[PATCH bpf-next v2 1/4] bpf: add BPF_CGROUP_INET_SOCK_RELEASE hook

All of lore.kernel.org
 help / color / mirror / Atom feed

From: Stanislav Fomichev <sdf@google.com>
To: netdev@vger.kernel.org, bpf@vger.kernel.org
Cc: davem@davemloft.net, ast@kernel.org, daniel@iogearbox.net,
	Stanislav Fomichev <sdf@google.com>
Subject: [PATCH bpf-next v2 1/4] bpf: add BPF_CGROUP_INET_SOCK_RELEASE hook
Date: Fri, 26 Jun 2020 09:52:28 -0700	[thread overview]
Message-ID: <20200626165231.672001-1-sdf@google.com> (raw)

Sometimes it's handy to know when the socket gets freed.
In particular, we'd like to try to use a smarter allocation
of ports for bpf_bind and explore the possibility of
limiting the number of SOCK_DGRAM sockets the process can have.
Adding a release pair to existing BPF_CGROUP_INET_SOCK_CREATE
can unlock both of the mentioned features.
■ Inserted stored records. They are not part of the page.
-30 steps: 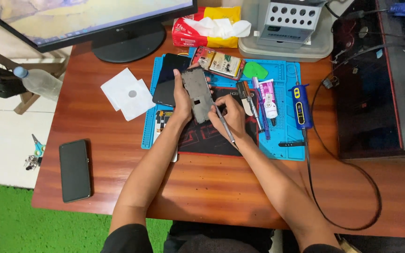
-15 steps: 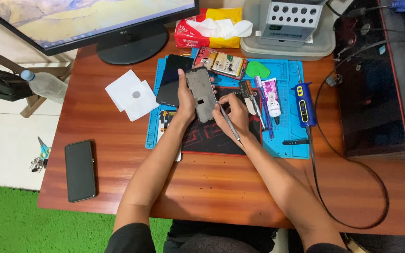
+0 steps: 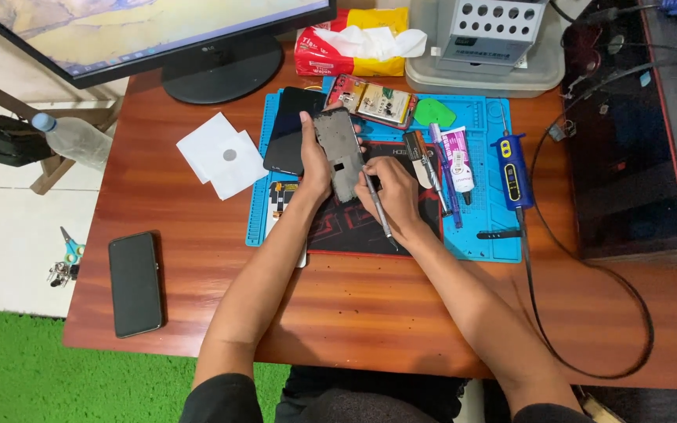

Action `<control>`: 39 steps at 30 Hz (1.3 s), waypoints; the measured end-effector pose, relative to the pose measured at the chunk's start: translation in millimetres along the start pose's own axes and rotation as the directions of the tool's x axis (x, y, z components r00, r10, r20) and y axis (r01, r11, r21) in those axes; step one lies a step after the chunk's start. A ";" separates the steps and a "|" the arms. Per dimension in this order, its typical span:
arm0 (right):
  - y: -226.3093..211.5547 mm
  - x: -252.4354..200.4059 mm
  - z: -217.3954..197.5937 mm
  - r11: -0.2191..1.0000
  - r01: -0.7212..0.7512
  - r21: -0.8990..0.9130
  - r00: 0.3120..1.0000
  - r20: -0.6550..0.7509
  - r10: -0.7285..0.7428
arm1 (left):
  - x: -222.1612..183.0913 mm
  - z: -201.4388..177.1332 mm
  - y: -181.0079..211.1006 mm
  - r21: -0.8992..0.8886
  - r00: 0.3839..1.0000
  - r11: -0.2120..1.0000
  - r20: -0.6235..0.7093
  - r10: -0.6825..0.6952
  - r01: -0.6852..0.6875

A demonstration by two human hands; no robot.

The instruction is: Scraping adhesive residue from the edges of a mobile phone frame and cleaning it with a brush.

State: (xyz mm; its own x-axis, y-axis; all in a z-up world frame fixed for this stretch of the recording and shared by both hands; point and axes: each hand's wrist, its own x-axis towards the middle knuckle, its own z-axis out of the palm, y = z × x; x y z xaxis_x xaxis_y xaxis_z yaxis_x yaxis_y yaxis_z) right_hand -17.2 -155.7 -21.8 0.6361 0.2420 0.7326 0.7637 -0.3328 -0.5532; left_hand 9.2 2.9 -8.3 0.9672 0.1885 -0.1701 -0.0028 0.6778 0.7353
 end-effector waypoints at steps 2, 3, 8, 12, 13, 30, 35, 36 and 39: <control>-0.7 -0.6 -1.1 1.000 -0.002 -0.005 1.000 -0.003 0.002 | 1.8 0.0 -0.6 -0.011 1.000 1.000 -0.008 -0.008 0.008; -1.0 -0.6 -1.5 1.000 -0.001 -0.011 1.000 -0.008 0.001 | 2.9 0.0 -0.6 -0.021 1.000 1.000 -0.014 -0.014 0.013; -1.6 -1.5 -4.2 0.997 0.049 -0.055 0.999 0.012 -0.049 | 11.6 -10.8 -8.8 -0.029 1.000 1.000 0.000 0.008 -0.008; 0.7 -2.6 -1.2 0.993 0.077 -0.089 0.997 0.017 -0.076 | 11.8 -10.3 -7.3 -0.022 1.000 1.000 0.005 0.021 -0.021; -1.3 -0.5 -1.9 0.993 0.081 -0.085 0.997 0.021 -0.079 | 15.1 -13.1 -9.3 -0.025 1.000 0.999 0.001 0.025 -0.025; -2.1 1.9 -1.3 0.999 0.032 -0.008 0.999 0.023 -0.032 | 18.5 -16.5 -11.0 -0.055 0.996 0.996 0.050 0.078 -0.075; 1.6 -1.6 0.6 0.999 0.019 -0.030 1.000 -0.003 -0.019 | 26.6 -25.8 -22.1 -0.071 0.998 0.997 0.048 0.026 -0.023; 1.6 -1.6 1.0 0.999 0.023 -0.038 1.000 -0.009 -0.023 | 24.0 -22.7 -18.2 -0.074 0.999 0.997 0.038 0.013 -0.011; -0.6 -0.3 0.3 0.999 0.029 -0.031 1.000 0.002 -0.029 | 32.6 -30.9 -27.9 -0.102 1.000 0.995 0.025 -0.006 0.009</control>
State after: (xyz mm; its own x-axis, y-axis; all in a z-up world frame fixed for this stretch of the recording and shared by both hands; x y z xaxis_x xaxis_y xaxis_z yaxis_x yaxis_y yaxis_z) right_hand -17.7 -155.3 -21.8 0.6136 0.2532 0.7479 0.7782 -0.3539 -0.5187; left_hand 33.0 12.1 -54.6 0.9732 0.1664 -0.1584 -0.0200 0.7481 0.6633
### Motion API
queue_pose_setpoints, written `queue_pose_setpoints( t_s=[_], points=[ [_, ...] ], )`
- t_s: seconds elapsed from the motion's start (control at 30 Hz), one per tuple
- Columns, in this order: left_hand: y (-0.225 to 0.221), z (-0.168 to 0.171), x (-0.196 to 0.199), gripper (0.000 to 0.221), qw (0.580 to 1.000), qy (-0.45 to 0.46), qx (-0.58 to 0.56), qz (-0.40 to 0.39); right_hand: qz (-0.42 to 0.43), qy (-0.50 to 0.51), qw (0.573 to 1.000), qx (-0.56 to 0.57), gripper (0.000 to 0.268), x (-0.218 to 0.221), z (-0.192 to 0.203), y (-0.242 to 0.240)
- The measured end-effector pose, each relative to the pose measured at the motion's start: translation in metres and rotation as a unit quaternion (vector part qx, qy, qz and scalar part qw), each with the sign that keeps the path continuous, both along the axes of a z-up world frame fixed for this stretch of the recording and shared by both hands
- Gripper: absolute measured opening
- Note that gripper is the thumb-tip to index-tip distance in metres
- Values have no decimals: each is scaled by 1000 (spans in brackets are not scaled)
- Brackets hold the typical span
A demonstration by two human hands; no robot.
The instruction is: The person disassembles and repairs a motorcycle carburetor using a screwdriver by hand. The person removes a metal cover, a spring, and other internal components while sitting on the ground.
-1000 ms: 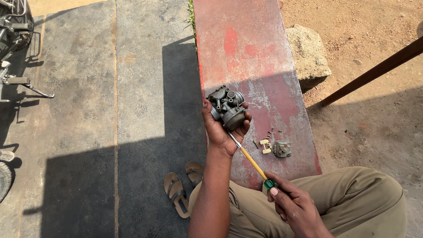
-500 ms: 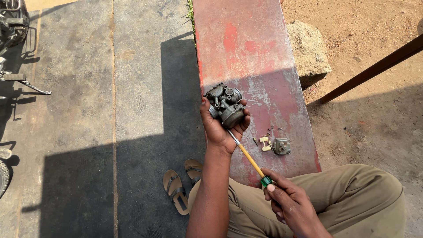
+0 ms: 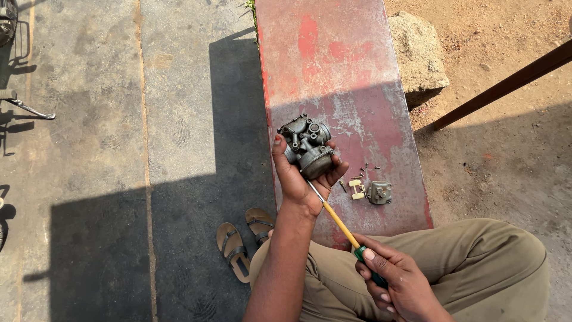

The only questionable part here is the sock->sk check
in the inet_release. Looking at the places where we
do 'sock->sk = NULL', I don't understand how it can race
with inet_release and why the check is there (it's been
there since the initial git import). Otherwise, the
change itself is pretty simple, we add a BPF hook
to the inet_release and avoid calling it for kernel
sockets.

v2:
* fix compile issue with CONFIG_CGROUP_BPF=n (kernel test robot)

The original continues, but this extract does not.